Kodak expects to receive a total value of $390 million after making a definitive agreement to sell its flexographic packaging division to Montagu Private Equity LLP.

The business will operate as a new standalone company which will develop, manufacture and sell flexographic products, including the Kodak Flexcel NX System.

Under its new ownership, the business will have the same organisational structure and management team that has served the division well in recent years.  Chris Payne, who has served as president of the Flexographic Packaging Division for the last three years, will lead the new company as CEO.

Over the past five years, the flexo packaging business has grown and thrived within Kodak, and has become a significant player in the packaging print industry. The business will be well-positioned to continue delivering solutions to maintain profitable growth for printers in the packaging sector and remain at the leading edge of flexographic print production.

The total value of the division is up to $390 million, comprised of the following components: base purchase price of $340 million, subject to purchase price adjustments; potential earn-out payments of up to $35 million over the period through 2020 based on achievement by the business of agreed-upon performance metrics; and $15 million payable by Montagu to Kodak at the closing as a pre-payment for various services and products to be provided by Kodak to the business post-closing pursuant to commercial agreements, subject to completion of certain pledge and collateral arrangements. 

The net proceeds from the transaction will be used by Kodak to reduce outstanding term debt. The company expects that the remaining outstanding term debt will be refinanced and/or repaid using cash proceeds from additional asset monetisations. 

‘This transaction is an important turning point in our transformation and is a significant, positive development for Kodak,’ said Jeff Clarke, CEO, Kodak. ‘The sale of the flexographic packaging division unlocks value for shareholders and strengthens our financial position by providing a meaningful infusion of cash which allows us to reduce debt, improving the capital structure of the company and enabling greater flexibility to invest in our growth engines.’

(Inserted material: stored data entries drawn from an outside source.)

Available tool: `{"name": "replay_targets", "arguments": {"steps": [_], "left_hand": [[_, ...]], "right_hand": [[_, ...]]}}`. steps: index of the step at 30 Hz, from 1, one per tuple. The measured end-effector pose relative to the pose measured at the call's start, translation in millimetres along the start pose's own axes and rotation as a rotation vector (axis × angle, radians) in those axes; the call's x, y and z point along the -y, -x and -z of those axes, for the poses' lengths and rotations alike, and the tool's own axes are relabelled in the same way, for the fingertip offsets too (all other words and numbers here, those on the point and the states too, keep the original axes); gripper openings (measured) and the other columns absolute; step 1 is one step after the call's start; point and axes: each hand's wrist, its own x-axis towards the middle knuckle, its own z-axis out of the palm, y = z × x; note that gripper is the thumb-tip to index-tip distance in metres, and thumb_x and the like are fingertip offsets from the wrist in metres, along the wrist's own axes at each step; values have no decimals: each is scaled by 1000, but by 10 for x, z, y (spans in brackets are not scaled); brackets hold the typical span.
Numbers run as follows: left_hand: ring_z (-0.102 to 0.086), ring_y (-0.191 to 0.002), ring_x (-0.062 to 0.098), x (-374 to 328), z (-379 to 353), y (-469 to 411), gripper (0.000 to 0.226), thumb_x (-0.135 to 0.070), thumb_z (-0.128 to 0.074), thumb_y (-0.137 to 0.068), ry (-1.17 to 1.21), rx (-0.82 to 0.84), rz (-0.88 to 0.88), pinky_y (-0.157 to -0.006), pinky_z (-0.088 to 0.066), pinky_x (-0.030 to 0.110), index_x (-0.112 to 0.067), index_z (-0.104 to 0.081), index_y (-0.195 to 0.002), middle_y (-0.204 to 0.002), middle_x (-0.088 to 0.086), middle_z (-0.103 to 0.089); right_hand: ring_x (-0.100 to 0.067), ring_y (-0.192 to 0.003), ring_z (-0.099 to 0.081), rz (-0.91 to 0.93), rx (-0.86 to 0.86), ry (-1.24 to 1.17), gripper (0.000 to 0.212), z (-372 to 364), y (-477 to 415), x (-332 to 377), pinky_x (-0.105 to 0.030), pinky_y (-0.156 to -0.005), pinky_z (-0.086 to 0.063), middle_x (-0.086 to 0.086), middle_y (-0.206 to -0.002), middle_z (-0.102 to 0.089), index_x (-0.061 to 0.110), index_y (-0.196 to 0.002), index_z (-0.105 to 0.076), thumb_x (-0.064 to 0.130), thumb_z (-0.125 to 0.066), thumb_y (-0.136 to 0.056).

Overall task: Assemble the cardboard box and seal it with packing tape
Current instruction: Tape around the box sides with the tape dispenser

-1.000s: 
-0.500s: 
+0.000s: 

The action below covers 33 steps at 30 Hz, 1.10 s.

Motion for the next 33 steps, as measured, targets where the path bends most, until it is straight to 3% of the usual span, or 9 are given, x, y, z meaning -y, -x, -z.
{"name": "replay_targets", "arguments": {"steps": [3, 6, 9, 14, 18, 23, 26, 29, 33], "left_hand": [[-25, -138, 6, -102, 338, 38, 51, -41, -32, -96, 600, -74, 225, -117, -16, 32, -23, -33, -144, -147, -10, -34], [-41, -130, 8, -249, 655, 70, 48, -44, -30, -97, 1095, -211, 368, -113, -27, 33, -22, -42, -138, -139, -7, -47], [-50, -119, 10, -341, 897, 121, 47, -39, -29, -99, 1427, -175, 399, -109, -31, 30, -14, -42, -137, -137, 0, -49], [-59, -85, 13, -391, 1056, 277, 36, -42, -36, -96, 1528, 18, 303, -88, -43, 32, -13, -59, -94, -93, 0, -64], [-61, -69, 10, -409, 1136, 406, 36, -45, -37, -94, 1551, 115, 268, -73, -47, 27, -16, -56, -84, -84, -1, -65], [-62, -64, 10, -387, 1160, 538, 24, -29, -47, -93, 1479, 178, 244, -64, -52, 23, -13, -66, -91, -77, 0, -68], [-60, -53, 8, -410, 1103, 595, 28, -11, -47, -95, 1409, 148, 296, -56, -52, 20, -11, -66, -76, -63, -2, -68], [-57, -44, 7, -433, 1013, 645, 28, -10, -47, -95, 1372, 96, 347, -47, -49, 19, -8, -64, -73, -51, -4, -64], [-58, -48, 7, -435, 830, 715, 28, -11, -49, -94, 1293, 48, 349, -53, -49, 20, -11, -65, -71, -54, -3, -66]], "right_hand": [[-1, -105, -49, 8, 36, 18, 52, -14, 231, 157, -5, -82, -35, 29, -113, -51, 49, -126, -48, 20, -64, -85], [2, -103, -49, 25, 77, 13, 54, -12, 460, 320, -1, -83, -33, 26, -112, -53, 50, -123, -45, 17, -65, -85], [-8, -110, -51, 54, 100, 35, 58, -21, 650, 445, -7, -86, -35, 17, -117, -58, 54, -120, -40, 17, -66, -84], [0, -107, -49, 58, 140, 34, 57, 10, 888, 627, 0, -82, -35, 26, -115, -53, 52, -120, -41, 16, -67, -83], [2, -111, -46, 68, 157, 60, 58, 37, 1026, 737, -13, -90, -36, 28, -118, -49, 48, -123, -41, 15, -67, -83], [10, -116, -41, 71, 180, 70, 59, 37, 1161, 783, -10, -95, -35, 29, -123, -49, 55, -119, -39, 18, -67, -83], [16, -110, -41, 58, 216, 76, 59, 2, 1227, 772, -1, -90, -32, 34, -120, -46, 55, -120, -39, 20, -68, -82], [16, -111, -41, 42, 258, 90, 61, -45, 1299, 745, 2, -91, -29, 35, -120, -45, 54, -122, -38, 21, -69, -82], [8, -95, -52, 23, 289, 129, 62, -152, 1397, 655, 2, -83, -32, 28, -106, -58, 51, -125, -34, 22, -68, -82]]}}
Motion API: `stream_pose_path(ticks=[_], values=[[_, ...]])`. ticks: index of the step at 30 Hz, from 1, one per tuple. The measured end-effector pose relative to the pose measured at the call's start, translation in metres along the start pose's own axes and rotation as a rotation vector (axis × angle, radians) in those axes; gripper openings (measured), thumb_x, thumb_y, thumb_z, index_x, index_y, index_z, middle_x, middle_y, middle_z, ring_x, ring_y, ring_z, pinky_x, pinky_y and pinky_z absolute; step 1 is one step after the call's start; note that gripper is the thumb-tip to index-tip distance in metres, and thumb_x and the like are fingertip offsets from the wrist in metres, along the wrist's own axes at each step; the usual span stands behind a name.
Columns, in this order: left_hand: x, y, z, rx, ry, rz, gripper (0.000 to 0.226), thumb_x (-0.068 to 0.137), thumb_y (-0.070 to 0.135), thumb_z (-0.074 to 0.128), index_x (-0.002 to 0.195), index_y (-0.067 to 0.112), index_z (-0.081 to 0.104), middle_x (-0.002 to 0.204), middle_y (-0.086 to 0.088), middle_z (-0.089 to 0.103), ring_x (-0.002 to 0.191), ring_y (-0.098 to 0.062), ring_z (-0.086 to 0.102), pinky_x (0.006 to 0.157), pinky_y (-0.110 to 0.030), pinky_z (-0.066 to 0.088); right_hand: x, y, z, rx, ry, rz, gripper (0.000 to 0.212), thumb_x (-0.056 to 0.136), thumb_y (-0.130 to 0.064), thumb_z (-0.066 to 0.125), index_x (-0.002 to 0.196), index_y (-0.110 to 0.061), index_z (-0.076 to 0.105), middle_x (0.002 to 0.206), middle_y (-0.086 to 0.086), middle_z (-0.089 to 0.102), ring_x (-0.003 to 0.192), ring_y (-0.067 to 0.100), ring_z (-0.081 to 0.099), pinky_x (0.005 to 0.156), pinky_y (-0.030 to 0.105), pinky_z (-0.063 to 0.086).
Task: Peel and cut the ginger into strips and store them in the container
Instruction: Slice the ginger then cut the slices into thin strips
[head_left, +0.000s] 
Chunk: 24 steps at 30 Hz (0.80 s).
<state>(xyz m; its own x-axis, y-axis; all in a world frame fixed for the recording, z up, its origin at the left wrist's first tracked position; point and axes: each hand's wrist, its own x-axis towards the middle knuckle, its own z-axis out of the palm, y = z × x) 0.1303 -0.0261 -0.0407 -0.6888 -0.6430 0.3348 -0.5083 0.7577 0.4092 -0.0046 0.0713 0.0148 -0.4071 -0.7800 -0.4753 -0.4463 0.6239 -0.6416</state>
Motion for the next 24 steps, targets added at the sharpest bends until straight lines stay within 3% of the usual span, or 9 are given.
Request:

Following this transaction, Kodak will continue to focus on the demonstrated growth areas of Sonora environmental plates, enterprise inkjet, workflow software and brand licensing. The company is well-positioned for the future by leveraging these growth engines and continuing to maximise value in commercial printing, film and advanced materials.

The transaction is expected to close in the first half of 2019, subject to the receipt of required regulatory approvals and satisfaction of closing conditions.